1979 Lembata tsunami
- Date: 18 July 1979
- Time: 01:00 WIT
- Location: Savu Sea, Indonesia; 8°36′S 123°30′E﻿ / ﻿8.6°S 123.5°E;
- Type: Volcanic tsunami
- Deaths: 539
- Missing: 700

= 1979 Lembata tsunami =

Tsunami affecting Indonesia

On 18 July 1979, a portion of the Iliwerung volcano on Lembata collapsed into the Savu Sea, triggering a deadly tsunami that swept along the island's coastal villages. The tsunami was triggered by a landslide rather than a volcanic eruption. Estimates of the dead start at 539 while another 700 were reported missing. Many of the dead were never recovered.

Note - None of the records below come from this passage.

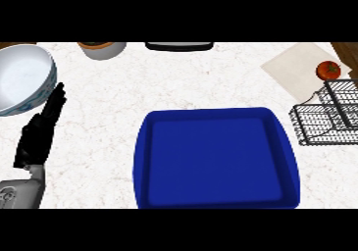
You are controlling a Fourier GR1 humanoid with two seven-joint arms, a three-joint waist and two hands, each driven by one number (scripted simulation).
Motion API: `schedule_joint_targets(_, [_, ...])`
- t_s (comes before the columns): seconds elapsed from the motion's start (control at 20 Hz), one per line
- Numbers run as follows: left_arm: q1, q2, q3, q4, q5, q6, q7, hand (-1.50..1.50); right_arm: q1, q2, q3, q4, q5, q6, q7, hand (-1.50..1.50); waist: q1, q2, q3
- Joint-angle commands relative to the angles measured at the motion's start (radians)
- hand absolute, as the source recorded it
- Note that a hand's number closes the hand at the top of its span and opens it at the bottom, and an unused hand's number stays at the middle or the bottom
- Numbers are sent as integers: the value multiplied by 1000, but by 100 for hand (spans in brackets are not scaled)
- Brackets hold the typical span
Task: Pick the can from the tray and place it in the tiered basket
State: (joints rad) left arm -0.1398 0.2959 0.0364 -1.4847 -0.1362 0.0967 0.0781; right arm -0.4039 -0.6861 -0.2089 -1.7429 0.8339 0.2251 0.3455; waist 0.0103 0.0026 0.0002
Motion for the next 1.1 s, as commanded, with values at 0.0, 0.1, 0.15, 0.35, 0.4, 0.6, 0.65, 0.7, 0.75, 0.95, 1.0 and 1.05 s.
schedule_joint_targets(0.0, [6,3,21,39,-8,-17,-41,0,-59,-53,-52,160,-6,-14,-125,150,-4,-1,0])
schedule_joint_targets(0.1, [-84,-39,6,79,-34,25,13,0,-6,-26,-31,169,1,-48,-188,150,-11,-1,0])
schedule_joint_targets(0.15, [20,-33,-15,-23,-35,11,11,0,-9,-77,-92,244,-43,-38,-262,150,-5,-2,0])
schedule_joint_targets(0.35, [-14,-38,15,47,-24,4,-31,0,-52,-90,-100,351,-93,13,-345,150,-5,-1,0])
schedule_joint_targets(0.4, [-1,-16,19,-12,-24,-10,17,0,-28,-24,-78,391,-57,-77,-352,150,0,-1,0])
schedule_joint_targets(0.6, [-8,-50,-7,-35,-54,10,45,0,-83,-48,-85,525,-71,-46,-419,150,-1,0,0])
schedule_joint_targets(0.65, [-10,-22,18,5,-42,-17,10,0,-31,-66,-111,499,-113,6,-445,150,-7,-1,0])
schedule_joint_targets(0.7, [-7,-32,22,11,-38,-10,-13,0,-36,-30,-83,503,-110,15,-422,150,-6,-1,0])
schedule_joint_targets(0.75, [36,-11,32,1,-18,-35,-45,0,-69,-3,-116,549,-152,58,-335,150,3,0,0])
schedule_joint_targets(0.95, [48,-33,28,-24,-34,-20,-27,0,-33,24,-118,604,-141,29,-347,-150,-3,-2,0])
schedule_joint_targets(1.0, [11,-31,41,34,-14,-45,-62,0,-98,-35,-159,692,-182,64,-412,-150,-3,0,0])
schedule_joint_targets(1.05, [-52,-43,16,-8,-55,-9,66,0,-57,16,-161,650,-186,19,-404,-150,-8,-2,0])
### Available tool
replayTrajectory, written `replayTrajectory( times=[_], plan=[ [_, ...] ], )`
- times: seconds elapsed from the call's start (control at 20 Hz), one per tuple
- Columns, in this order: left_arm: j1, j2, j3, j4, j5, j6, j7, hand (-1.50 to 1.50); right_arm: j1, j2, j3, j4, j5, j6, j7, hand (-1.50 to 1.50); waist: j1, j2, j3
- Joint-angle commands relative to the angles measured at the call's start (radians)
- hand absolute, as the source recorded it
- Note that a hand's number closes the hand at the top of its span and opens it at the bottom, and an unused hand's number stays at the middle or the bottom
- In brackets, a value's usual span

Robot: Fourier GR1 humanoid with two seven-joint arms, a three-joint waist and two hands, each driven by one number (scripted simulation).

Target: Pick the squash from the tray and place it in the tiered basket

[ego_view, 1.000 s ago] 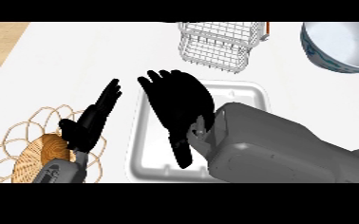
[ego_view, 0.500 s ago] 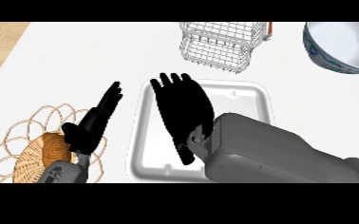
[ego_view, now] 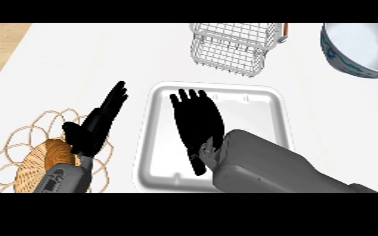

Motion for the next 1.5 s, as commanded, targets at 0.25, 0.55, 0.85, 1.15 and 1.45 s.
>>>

==Tsunami characteristics==
Earlier reports suggested an eruption generated the tsunami which was ruled out as a translation mistake. The cause was later determined to be a landslide along a cape of the island's southern shore. This landslide may have been triggered by an earthquake of unknown magnitude recorded by a seismic observatory in Kupang on 18 July at 00:42. Local newspapers Kompas and Suara Karya said the tsunami occurred at 01:00 local time. The tsunami inundated up to 1.5 km inland, sweeping across four settlements. The total landslide volume was estimated at 50 × 10 m^{3} which originated from the volcano's eastern portion; one-third of the volcano fell into the sea. Waves of 7-9 m swept into Labala and Waiteba Bays. The landslide crown is situated at an elevation of 200 m near the village of Atakore on Bauraja Hill. This hill represents an ancient volcanic crater of the Iliwerung volcano, and is especially vulnerable to landslides after heavy downpour. Remnants of the landslide are still visible via satellite imagery. In some areas, the tsunami deposited up to 2 m of sand on the affected villages.

==Impact==
News of the tsunami reached Jakarta three days later due to the absence of well-established communication networks. The tsunami destroyed several settlements, some located 150 m inland. The lack of roads connecting the affected villages of Lembata made rescue works difficult. According to Ben Midol, the governor of East Nusa Tenggara, food and medical aid were quickly supplied to the region. The waves which destroyed the villages of Waiteba, Lebala and Bala struck when most of the population was asleep. In one area of the island, 60 bodies were discovered. On 23 July, the Indonesian military said the death toll could be between 650 and 750, though at the time, the death toll only stood at 155.

The reported death toll rose to 539 the following day, though only 175 bodies were found by rescue workers. An additional 700 people were thought to be missing. Many of the estimated dead were people missing and presumed killed. Some people were also killed after being buried by the landslide. In addition to homes being razed, several primary schools and markets were also in ruins. Many of the victims were buried in mass graves. Thousands of panicked inhabitants from nine villages on the island abandoned their homes citing fear after the disaster. Despite the local authorities' efforts, they could not stop the mass evacuations. These villagers fled to Lewoleba in the central part of the island, causing housing concerns. A human body found inside a shark caught off Rote Island one week after the disaster may have been a tsunami victim. According to Suara Karya, citing a medical examiner, the body belonged to a male who had been dead for two days before being swallowed by the shark.